> **Requirement**
Restate word for word the lines below, from the one containing "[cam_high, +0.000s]" through the final line, with no pictures included.

> **Collected data**
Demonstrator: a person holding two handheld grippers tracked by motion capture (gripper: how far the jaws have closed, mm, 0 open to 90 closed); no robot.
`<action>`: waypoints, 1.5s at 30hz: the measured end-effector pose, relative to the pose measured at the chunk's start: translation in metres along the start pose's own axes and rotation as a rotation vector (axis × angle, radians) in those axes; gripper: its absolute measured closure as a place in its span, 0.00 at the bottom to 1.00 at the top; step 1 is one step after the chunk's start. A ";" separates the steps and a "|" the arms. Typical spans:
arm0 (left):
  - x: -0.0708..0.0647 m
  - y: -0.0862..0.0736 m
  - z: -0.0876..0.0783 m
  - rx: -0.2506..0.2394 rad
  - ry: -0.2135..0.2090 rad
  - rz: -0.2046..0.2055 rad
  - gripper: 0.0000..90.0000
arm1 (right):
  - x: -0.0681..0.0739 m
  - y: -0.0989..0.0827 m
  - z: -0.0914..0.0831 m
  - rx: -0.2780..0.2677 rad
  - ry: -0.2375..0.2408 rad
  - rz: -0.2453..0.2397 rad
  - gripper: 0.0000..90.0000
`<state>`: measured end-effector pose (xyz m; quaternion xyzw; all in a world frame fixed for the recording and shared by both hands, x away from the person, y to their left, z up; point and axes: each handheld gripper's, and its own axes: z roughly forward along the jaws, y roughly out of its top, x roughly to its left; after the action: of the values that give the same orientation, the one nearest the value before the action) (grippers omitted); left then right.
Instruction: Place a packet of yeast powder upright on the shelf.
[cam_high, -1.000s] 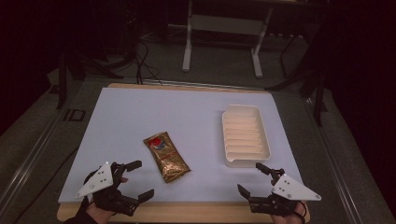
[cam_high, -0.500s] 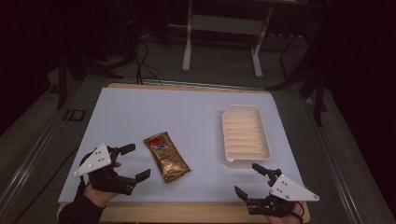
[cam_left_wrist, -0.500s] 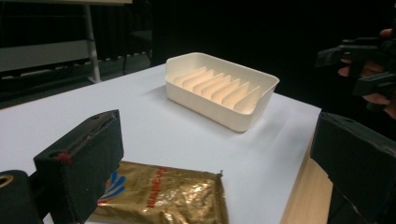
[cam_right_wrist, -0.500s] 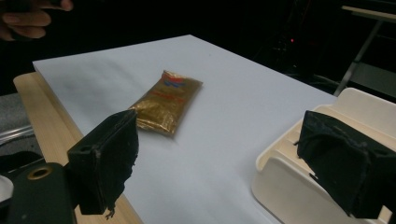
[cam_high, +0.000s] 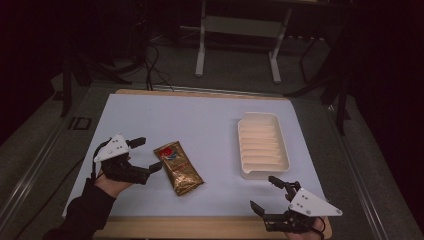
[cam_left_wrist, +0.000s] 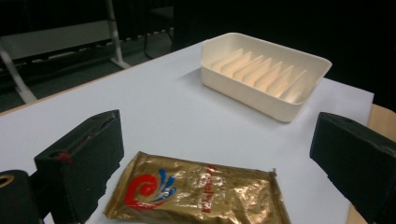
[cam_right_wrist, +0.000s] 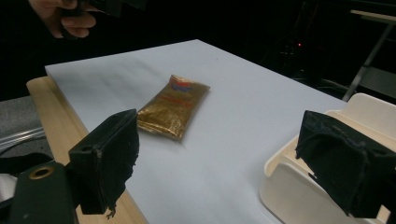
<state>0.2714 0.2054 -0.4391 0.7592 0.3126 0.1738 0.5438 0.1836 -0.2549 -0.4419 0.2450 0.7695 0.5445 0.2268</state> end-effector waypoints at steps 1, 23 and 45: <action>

> **Expected output**
[cam_high, +0.000s] 
[cam_left_wrist, +0.000s] 
[cam_right_wrist, +0.000s] 
<state>0.2714 0.2054 -0.4391 0.7592 0.3126 0.1738 0.5438 0.1836 -0.2549 -0.4419 0.2450 0.7695 0.5445 0.2268</state> end-effector waypoints at steps 1, 23 and 45: <action>

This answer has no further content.